Task to carry out - Take the data that sits below and write it out again exactly.

Input data -
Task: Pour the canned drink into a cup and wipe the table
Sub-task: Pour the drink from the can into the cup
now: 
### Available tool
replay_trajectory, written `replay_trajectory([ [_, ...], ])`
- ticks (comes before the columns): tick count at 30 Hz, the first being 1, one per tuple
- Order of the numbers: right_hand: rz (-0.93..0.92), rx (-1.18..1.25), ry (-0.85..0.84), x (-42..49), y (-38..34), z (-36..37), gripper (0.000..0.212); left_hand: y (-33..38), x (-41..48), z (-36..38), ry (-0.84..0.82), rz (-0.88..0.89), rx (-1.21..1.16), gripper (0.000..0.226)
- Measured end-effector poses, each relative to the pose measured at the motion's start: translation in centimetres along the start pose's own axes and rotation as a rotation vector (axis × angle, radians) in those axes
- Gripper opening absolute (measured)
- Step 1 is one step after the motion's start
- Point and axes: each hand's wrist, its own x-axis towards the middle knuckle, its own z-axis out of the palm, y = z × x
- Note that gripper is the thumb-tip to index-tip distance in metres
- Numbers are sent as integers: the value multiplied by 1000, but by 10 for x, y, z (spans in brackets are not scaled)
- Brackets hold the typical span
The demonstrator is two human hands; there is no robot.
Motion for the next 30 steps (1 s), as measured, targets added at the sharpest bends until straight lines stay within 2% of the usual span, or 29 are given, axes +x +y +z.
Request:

Reply -
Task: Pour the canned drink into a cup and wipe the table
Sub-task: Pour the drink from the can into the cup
now: 
### Available tool
replay_trajectory, written `replay_trajectory([ [_, ...], ])`
- ticks (comes before the columns): tick count at 30 Hz, the first being 1, one per tuple
- Order of the numbers: right_hand: rz (-0.93..0.92), rx (-1.18..1.25), ry (-0.85..0.84), x (-42..49), y (-38..34), z (-36..37), gripper (0.000..0.212); left_hand: y (-33..38), x (-41..48), z (-36..38), ry (-0.84..0.82), rz (-0.88..0.89), rx (-1.21..1.16), gripper (0.000..0.226)
- Measured end-effector poses, each relative to the pose measured at the motion's start: translation in centimetres along the start pose's own axes and rotation as a rotation vector (axis × angle, radians) in those axes
- Gripper opening absolute (measured)
- Step 1 is one step after the motion's start
- Point and axes: each hand's wrist, its own x-axis towards the middle knuckle, its own z-axis out of the palm, y = z × x
- Note that gripper is the thumb-tip to index-tip distance in metres
- Numbers are sent as integers: the value multiplied by 1000, but by 10 for x, y, z (spans in brackets are not scaled)
- Brackets hold the typical span
The demonstrator is two human hands; there is no robot.
Motion for the next 30 steps (1 s), as measured, targets added at the sharpest bends until straight lines stay within 2% of the usual span, or 29 are given, axes +x +y +z.
Request:

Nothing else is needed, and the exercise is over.